Where a line below holds the string "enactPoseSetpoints", that line goes into the answer.

## Information supplied
++++++++++++++++++++

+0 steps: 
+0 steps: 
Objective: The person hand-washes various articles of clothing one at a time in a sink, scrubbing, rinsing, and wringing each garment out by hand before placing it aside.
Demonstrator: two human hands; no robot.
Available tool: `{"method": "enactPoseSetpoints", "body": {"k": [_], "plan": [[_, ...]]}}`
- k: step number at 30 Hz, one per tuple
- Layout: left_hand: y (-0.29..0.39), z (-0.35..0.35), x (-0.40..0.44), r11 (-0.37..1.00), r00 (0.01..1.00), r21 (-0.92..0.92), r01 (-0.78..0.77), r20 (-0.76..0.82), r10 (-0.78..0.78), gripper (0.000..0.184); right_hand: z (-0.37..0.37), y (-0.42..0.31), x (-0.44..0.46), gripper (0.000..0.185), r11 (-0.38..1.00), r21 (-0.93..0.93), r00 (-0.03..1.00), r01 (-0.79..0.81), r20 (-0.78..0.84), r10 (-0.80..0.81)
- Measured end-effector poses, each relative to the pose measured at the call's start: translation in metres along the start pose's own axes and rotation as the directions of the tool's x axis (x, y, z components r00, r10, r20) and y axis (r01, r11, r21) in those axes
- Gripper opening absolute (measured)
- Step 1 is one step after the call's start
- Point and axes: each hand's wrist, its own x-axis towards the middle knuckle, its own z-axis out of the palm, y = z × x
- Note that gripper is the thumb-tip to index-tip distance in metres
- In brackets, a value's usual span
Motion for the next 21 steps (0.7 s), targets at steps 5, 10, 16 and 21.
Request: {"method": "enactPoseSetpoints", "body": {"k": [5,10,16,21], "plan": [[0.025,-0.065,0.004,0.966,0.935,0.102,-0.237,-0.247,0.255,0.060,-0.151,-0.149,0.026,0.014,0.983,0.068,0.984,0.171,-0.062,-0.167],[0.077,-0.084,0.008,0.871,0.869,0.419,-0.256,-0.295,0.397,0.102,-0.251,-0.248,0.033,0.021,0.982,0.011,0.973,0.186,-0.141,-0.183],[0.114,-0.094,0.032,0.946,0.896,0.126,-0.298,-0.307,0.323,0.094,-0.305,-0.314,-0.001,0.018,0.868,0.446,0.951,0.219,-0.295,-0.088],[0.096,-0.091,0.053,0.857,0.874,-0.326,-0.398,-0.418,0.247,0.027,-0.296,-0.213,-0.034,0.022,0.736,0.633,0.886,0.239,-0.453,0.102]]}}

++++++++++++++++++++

## Answer to this problem
Available tool: `{"method": "enactPoseSetpoints", "body": {"k": [_], "plan": [[_, ...]]}}`
Request: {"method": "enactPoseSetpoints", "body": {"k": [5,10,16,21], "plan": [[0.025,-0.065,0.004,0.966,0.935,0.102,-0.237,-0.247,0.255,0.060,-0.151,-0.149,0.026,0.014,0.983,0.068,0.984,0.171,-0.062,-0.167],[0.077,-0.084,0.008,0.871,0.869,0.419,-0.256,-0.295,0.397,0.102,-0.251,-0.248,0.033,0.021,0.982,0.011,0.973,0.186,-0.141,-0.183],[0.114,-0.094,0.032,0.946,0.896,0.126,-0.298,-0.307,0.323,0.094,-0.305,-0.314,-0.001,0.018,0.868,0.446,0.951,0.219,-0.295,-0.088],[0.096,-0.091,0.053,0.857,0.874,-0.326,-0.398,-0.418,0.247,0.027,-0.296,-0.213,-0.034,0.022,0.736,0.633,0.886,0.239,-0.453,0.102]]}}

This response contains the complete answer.